The contribution, apart from the novel combination of knowledge, is the proof that this improves convergence. This proof assumes smoothness and strong convexity of the overall loss function and convexity of the $L_j$ for the individual data points and then shows that the proposed procedure (termed stochastic variance reduced gradient or SVRG) enjoys geometric convergence. Even though the proof uses a slightly odd version of the algorithm, namely where $\tilde\theta \sim\mathrm{Unif}(\{\theta_0,\dots,\theta_{t-1}\})$. Rather simply setting  $\tilde\theta = \theta_{t-1}$ should intuitively improve convergence, but the authors could not report a result on that.
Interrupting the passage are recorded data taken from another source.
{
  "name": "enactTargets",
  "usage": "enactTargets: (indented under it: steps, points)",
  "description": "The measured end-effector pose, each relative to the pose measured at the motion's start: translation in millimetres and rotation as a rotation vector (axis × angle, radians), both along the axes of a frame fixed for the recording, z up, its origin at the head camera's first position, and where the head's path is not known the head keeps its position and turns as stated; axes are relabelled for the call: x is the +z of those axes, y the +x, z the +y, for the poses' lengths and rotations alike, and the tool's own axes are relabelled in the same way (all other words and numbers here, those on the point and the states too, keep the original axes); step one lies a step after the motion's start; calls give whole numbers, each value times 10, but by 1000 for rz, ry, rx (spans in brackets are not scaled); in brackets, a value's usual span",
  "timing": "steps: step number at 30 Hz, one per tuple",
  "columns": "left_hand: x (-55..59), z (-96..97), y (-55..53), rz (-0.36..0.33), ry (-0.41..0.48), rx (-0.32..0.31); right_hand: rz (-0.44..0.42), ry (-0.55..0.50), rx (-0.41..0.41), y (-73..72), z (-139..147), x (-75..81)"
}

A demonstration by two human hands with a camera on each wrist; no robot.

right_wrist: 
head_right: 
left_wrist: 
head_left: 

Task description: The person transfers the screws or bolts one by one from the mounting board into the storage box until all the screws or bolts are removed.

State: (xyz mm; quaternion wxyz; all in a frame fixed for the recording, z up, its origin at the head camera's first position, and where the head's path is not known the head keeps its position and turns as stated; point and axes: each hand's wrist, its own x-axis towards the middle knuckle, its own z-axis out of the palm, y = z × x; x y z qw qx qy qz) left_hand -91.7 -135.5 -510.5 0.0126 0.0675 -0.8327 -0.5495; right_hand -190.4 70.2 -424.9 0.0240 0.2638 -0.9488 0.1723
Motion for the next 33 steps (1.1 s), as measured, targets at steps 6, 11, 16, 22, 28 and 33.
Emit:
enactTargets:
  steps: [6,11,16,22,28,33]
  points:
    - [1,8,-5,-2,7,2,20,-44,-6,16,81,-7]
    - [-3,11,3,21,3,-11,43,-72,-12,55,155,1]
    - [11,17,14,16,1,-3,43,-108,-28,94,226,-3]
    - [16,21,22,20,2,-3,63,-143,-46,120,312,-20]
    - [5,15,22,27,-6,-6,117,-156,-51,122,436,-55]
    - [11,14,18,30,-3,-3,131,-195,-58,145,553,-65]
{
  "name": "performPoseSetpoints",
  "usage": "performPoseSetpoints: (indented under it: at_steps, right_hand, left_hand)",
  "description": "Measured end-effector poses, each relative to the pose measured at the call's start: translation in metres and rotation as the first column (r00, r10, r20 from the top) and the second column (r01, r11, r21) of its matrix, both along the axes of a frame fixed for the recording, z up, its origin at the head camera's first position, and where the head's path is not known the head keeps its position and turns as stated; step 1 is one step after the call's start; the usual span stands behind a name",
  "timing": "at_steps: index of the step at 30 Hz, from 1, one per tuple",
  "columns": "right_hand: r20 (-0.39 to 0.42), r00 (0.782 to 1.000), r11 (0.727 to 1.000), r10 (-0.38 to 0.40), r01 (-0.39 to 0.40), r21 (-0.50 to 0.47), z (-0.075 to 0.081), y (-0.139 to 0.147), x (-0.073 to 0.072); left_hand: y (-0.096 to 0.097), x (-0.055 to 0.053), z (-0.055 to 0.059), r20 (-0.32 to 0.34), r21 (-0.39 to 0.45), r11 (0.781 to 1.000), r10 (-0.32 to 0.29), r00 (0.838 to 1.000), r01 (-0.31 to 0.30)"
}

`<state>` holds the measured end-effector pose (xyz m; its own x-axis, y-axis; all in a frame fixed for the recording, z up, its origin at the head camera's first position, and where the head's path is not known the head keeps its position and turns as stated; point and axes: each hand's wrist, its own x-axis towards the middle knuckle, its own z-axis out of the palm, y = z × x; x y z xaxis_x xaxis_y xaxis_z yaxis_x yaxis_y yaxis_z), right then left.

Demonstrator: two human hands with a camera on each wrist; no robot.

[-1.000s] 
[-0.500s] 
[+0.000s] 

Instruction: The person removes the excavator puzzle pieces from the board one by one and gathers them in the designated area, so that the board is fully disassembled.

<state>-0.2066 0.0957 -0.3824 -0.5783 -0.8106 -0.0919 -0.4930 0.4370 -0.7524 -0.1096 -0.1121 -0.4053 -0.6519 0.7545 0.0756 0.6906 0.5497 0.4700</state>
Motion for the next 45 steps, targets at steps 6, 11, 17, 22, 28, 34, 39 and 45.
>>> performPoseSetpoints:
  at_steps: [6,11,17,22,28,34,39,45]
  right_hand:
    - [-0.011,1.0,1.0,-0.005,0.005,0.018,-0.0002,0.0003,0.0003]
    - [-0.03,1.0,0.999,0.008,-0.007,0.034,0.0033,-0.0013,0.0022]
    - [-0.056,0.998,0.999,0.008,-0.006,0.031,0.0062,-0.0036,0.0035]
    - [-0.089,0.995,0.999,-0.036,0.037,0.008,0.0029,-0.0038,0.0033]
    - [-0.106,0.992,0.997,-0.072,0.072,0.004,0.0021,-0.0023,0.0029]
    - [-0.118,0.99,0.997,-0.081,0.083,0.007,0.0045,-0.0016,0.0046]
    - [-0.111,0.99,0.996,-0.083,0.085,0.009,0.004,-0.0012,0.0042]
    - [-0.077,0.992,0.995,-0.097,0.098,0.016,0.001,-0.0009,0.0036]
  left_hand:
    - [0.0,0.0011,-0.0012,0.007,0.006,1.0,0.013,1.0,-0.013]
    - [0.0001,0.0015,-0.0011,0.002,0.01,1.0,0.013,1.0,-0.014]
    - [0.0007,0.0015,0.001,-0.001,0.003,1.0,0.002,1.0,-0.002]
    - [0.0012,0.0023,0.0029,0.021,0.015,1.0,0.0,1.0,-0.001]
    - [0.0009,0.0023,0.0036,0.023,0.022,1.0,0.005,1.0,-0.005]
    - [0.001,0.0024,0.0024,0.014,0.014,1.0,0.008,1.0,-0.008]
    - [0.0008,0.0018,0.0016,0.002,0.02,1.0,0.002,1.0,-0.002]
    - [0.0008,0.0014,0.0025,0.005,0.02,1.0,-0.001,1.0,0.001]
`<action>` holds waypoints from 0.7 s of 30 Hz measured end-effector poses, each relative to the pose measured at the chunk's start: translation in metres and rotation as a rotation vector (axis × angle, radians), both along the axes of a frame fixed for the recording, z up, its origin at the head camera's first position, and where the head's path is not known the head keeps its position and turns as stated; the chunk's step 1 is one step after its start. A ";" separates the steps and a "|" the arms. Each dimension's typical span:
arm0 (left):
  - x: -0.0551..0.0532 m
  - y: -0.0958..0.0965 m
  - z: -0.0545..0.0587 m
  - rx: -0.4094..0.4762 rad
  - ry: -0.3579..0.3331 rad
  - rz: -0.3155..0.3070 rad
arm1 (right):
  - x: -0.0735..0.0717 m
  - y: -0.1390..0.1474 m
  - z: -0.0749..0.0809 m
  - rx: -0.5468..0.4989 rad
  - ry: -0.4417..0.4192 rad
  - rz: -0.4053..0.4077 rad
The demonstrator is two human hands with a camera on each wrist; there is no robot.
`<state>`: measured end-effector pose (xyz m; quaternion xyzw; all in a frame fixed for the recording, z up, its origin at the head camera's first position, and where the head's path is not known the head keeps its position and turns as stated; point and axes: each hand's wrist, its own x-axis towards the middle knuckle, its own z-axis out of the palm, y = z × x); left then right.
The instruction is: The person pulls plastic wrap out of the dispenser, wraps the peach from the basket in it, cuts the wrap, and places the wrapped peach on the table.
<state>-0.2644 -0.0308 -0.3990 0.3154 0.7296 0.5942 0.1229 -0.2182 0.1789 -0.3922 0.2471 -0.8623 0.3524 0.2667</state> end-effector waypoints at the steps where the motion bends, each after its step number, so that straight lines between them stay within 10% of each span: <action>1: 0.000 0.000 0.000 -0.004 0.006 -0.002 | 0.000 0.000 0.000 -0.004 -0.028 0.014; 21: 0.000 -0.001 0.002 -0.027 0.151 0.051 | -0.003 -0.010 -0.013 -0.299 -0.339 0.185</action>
Overall a very nice idea, and one that has been discussed in more papers quite a bit, among others by Simon Lacoste-Julien and Francis Bach.

# Nonparametric maximum likelihood inference for mixture models via convex optimization

This arXival by Feng and Dicker deals with the problem of fitting multivariate mixture estimates with maximum likelihood. One of the advantages put forward being that nonparametric maximum likelihood estimators (NPMLEs) put virtually no constraints on the base measure $G_0$. While the abstract claims  their approach works for arbitrary distributions as mixture components, really they make the assumption that the components are well approximated by a Gaussian (of course including distributions arising from sums of RVs because of the CLT). While theoretically NPMLEs might put no constraints on the base measure, practically in the paper first $G_0$ is constrained to measures supported on at most as many points as there are data points. To make the optimization problem convex, the support is further constrained to a finite grid on some compact space that the data lies on.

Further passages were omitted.